- _WHAT YOU ARE ASKED TO DO_: Line by line, count where the string "wrist" appears in the listing, then give the number of such lines alone.

- _DATA PROVIDED_:

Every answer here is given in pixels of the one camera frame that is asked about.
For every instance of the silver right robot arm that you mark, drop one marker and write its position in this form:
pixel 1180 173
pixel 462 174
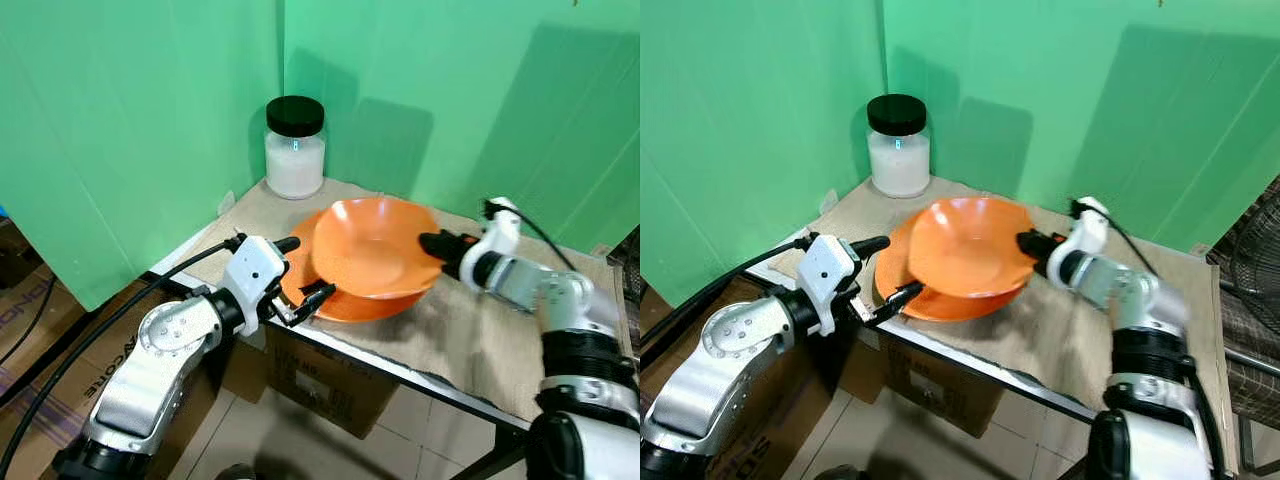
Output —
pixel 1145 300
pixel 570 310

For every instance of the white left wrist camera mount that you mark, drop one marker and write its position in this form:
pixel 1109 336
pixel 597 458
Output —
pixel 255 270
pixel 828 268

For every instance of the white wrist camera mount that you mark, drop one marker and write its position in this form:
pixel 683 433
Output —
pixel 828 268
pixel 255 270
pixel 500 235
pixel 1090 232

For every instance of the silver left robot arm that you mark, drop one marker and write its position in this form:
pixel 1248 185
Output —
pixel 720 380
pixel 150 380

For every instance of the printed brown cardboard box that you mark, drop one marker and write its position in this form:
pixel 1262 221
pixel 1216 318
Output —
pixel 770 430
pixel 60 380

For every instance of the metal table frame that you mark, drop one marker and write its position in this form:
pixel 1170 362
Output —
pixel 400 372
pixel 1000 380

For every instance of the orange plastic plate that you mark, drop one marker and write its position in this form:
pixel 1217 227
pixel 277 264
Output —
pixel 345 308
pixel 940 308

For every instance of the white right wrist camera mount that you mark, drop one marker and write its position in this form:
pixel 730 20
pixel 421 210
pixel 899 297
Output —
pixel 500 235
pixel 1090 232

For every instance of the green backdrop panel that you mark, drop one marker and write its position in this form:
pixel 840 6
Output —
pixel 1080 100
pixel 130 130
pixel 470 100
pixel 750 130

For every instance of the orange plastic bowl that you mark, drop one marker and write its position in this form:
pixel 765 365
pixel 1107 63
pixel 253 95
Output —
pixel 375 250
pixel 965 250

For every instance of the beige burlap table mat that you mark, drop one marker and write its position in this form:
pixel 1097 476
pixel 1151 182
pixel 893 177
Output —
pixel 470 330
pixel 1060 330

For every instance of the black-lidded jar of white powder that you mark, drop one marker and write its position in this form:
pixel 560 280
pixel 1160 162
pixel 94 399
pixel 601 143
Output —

- _RESPONSE AREA_: 3